GIVEN INFORMATION:
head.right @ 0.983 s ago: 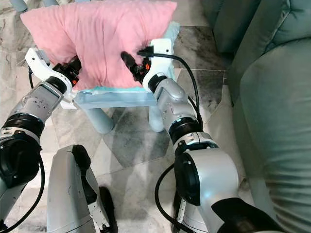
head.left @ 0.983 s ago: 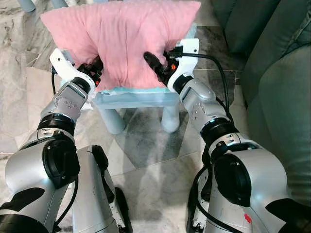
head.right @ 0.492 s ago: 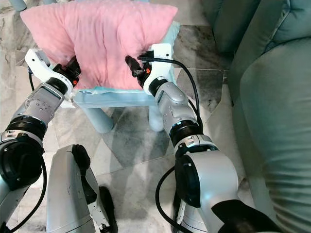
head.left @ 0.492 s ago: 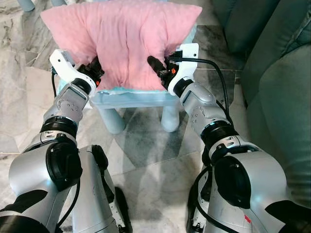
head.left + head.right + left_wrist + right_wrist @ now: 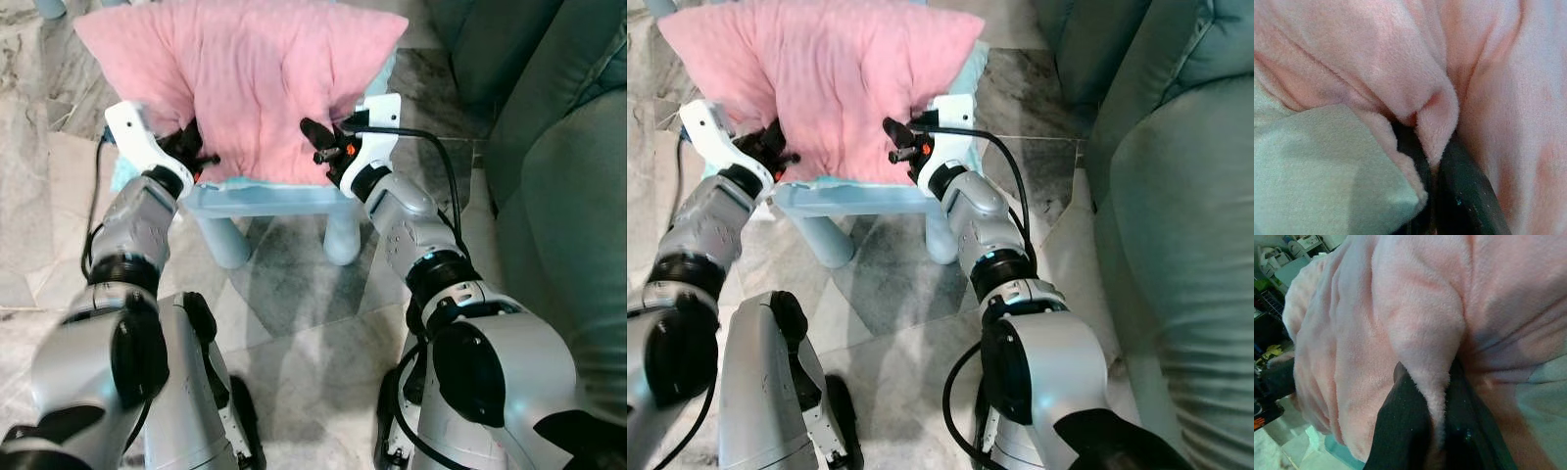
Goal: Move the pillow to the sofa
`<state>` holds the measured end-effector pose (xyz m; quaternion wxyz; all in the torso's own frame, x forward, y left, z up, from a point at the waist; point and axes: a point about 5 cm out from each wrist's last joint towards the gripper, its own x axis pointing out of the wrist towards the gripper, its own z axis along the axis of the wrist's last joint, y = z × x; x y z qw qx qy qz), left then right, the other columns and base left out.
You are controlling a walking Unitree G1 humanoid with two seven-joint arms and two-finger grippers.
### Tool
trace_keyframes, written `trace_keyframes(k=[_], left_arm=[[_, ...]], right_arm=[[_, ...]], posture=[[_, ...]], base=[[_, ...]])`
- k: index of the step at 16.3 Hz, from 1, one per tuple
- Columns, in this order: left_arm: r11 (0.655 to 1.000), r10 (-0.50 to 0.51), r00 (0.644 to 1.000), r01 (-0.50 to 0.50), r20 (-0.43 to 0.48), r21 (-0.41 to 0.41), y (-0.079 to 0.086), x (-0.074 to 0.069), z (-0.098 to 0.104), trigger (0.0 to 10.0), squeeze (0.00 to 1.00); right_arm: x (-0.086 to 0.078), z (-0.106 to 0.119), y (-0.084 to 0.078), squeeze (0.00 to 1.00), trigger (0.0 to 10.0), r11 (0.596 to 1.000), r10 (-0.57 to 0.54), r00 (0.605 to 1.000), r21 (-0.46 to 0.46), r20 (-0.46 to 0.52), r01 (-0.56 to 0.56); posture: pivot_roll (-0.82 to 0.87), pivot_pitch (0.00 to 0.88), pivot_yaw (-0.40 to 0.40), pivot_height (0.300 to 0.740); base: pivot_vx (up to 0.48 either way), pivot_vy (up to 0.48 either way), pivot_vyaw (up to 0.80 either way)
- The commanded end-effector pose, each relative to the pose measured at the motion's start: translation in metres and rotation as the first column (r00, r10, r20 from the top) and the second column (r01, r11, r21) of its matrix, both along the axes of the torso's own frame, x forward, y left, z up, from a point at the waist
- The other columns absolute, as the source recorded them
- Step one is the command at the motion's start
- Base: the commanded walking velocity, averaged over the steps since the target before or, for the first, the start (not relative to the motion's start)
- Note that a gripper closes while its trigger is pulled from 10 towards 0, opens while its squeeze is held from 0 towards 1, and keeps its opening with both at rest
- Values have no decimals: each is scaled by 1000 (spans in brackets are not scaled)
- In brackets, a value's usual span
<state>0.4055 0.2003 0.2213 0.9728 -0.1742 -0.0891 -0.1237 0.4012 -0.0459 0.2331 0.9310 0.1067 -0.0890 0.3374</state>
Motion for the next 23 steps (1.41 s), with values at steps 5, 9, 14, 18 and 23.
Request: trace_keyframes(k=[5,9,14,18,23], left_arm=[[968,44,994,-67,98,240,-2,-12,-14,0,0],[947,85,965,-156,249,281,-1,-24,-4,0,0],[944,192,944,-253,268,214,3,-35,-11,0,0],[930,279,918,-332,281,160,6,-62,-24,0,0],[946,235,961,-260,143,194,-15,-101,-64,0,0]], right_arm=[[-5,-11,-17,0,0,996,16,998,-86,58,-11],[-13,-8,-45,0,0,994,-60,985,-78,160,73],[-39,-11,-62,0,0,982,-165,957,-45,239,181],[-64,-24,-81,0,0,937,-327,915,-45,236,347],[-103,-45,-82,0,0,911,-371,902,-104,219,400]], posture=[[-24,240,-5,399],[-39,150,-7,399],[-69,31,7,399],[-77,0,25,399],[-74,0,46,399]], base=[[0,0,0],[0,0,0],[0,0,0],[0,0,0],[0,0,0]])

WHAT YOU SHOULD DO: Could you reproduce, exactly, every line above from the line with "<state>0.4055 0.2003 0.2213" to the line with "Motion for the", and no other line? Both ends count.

RESPONSE BOX:
<state>0.4055 0.2003 0.2213 0.9728 -0.1742 -0.0891 -0.1237 0.4012 -0.0459 0.2331 0.9310 0.1067 -0.0890 0.3374</state>
Motion for the next 23 steps (1.41 s), with values at steps 5, 9, 14, 18 and 23.

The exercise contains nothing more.